Now, for our little problem...

## Our Projection Configuration

Our configuration is a little bit different as our points $\mathbf{p'}(x,y) = (x,y,0)$ and we project onto the hemisphere to obtain $\mathbf{p}(x,y) = (x,y,\sqrt{1-x^2-y^2})$.
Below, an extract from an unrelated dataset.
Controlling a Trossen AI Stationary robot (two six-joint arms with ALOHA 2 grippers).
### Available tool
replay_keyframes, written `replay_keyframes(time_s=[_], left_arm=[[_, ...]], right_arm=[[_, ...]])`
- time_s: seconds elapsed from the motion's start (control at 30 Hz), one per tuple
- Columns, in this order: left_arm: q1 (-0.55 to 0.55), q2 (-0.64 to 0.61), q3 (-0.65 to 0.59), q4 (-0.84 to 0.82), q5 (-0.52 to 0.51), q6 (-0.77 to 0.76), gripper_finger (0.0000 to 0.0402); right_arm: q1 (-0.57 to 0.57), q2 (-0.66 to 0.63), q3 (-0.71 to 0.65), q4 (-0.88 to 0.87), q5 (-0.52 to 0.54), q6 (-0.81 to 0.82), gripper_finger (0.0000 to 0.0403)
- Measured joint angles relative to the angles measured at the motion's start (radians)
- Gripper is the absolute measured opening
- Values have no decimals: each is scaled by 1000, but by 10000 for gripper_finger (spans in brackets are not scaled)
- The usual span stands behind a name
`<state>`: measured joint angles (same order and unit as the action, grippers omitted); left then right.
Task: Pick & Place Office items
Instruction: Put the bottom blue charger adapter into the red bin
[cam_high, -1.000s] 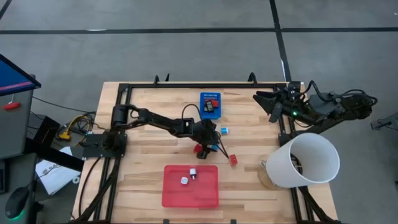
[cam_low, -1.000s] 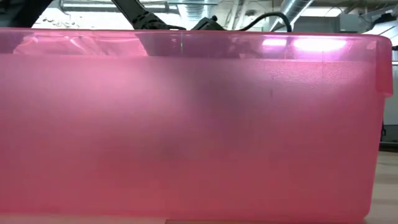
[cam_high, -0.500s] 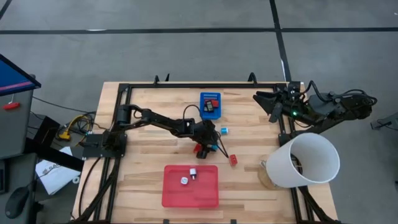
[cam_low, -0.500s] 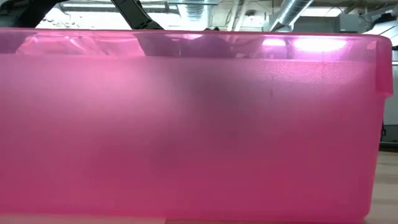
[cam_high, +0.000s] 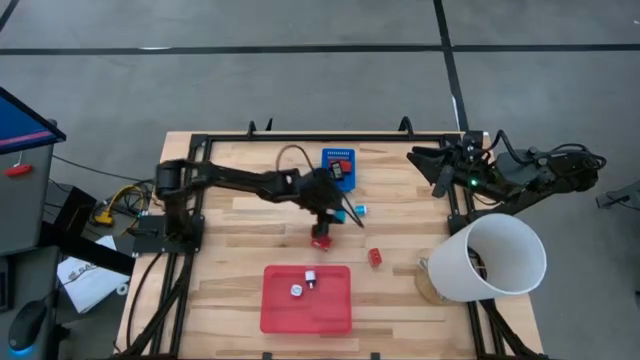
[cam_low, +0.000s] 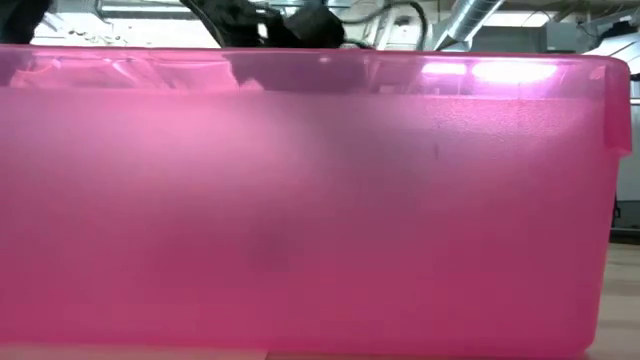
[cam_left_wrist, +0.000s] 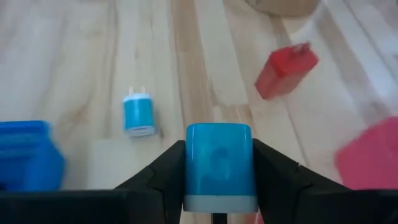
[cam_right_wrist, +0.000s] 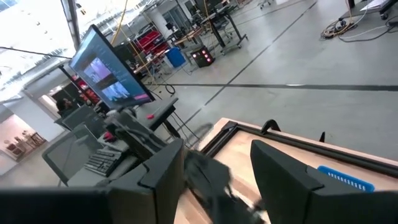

The partial derivatives along x and y give:

$\frac{\partial \mathbf{p}}{\partial x} = \begin{pmatrix} 1 \\ 0 \\ -\frac{x}{\sqrt{1-x^2-y^2}} \end{pmatrix}$

$\frac{\partial \mathbf{p}}{\partial y} = \begin{pmatrix} 0 \\ 1 \\ -\frac{y}{\sqrt{1-x^2-y^2}} \end{pmatrix}$

The cross product of these 2 vectors gives:

$\frac{\partial \mathbf{p}}{\partial x} \times \frac{\partial \mathbf{p}}{\partial y} = \frac{1}{\sqrt{1-x^2-y^2}} \begin{pmatrix} x \\ y \\ \sqrt{1-x^2-y^2} \end{pmatrix}$

And the norm is:

$\left | \frac{\partial \mathbf{p}}{\partial x} \times \frac{\partial \mathbf{p}}{\partial y} \right | = \frac{1}{\sqrt{1-x^2-y^2}}$

Which looks kinda nice! Integrating $\int_0^1\int_0^1 \frac{1}{\sqrt{1-x^2-y^2}} dx dy = \frac{\pi}{2}$ which is a quarter of the entire hemisphere's solid angle $2\pi$, so we're good!